■ **COLLECTED DATA**
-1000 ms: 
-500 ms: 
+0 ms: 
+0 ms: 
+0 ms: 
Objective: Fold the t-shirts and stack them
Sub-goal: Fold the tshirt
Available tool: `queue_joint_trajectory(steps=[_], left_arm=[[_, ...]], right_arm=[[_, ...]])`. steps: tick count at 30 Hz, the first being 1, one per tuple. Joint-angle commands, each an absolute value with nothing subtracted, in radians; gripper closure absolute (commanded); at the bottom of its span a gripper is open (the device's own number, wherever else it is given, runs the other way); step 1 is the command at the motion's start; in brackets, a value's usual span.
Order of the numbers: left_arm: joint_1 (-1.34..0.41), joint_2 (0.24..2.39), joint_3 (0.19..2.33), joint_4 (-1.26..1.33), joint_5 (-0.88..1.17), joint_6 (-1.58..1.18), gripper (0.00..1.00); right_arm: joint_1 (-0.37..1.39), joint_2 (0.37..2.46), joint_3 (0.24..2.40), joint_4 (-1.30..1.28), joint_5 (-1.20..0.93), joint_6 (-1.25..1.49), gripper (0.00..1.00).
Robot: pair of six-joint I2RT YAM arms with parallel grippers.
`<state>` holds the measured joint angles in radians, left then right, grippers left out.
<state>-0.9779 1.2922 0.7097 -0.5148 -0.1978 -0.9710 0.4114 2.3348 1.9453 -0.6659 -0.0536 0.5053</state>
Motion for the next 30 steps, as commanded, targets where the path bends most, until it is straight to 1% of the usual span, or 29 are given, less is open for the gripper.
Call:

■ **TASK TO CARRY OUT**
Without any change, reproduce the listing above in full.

■ **YOUR RESPONSE**
-1000 ms: 
-500 ms: 
+0 ms: 
+0 ms: 
+0 ms: 
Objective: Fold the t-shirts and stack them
Sub-goal: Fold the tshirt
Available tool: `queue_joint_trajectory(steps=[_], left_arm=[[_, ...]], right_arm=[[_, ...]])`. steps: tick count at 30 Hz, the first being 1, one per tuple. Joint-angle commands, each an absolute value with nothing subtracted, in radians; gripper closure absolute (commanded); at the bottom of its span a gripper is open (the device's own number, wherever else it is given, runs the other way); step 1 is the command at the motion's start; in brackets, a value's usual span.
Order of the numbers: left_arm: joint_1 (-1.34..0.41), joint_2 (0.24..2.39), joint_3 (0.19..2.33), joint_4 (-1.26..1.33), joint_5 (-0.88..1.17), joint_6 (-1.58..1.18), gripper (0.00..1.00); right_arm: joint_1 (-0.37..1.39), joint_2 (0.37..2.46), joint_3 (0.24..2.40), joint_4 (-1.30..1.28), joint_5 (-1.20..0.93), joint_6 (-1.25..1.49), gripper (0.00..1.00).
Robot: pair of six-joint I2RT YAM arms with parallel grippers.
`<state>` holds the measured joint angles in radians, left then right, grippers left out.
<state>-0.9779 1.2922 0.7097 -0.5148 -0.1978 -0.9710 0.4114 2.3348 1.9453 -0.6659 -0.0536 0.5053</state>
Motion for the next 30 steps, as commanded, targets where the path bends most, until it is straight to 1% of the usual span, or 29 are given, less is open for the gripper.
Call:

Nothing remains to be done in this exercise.